其次就是內容上的一成不變,「觀眾喜歡看明星訪談最重要的一點就是滿足對公眾人物隱私的好奇,但是當這些活躍在大眾視野的明星們那些背後的故事基本已是人盡皆知,沒有新東西可挖的情況下,難免會同一話題反覆炒,再加上電視節目的尺度有限,對於一些觀眾想要看的東西聊不了,長此以往,節目很難做下去。」
於是,觀眾對於訪談節目中這種對聊形式漸漸失去了新鮮感,他們渴望新的節目形式。
昂貴的大型真人秀開始崛起 訪談節目手頭越來越緊
「選秀類節目、相親類節目、再到各種引進海外模式的大型真人秀,綜藝節目的形式多了,觀眾的胃口也就變大了,」趙靜說道。

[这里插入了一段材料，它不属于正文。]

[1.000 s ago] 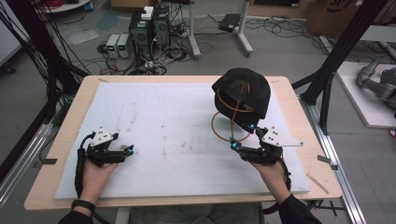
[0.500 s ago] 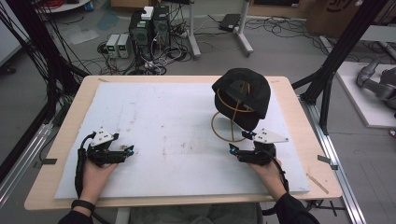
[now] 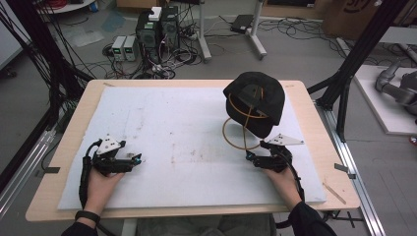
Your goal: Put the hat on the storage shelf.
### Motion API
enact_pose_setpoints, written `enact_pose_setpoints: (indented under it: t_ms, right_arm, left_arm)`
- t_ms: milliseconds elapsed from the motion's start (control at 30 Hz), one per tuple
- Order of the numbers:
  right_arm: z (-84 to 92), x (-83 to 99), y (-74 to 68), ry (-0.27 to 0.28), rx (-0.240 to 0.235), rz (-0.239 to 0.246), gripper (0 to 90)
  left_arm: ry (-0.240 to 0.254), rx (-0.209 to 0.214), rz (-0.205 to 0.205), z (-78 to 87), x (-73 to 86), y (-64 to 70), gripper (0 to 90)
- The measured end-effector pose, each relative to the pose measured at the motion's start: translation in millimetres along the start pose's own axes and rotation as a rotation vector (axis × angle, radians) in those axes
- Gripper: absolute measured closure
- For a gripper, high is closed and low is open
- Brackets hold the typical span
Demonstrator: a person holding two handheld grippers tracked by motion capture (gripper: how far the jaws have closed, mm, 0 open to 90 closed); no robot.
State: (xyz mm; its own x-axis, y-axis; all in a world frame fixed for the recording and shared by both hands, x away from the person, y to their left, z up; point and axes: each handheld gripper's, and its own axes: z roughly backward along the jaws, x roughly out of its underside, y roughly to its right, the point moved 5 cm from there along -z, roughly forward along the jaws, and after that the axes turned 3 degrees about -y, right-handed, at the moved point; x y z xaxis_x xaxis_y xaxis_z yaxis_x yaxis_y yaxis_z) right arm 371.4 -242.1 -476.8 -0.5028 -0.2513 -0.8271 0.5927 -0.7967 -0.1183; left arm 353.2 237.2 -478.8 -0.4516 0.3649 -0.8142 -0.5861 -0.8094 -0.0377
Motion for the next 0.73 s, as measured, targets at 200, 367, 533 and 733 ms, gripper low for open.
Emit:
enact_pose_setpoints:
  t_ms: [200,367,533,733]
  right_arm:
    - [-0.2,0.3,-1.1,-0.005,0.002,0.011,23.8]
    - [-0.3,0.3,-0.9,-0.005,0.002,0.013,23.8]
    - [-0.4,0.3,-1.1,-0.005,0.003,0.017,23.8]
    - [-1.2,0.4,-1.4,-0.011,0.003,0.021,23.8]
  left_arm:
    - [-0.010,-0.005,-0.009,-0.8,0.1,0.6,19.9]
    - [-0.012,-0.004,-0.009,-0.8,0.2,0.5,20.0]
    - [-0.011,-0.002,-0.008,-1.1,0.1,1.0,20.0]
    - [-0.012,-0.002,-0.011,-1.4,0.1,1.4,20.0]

「尤其是這幾年,動輒一季過億的大體量節目搶佔著電視生存空間,而傳統媒體的平台屬性又決定了節目沒有辦法向互聯網節目那樣進行語態上的革新,這是客觀大環境。「
據趙靜自己的感受,訪談類節目生存空間被擠壓的最直觀力證是招商變得不那麼容易。「廣告市場這幾年確實受到了波動,廣告商開始變得謹慎,資源向一線平台、大型現象級節目傾斜。寧可花一億元到一線衛視投一個大節目,也不願意花兩千萬在三線衛視投一個中小體量節目。」廣告商的這種普遍心理讓趙靜真切感受到了訪談類節目的生存壓力。
真人秀崛起,廣告商也有所傾向
用這個標準來看,《康熙來了》能夠維持12年,簡直是個奇蹟——它用極少的投入,維持著高收視率,同時也為電視台帶來頗為豐厚的利潤。但換個角度看,十幾年不變的製作費用,在內地綜藝的強勢崛起映襯下,無非顯得更加辛酸和沒落。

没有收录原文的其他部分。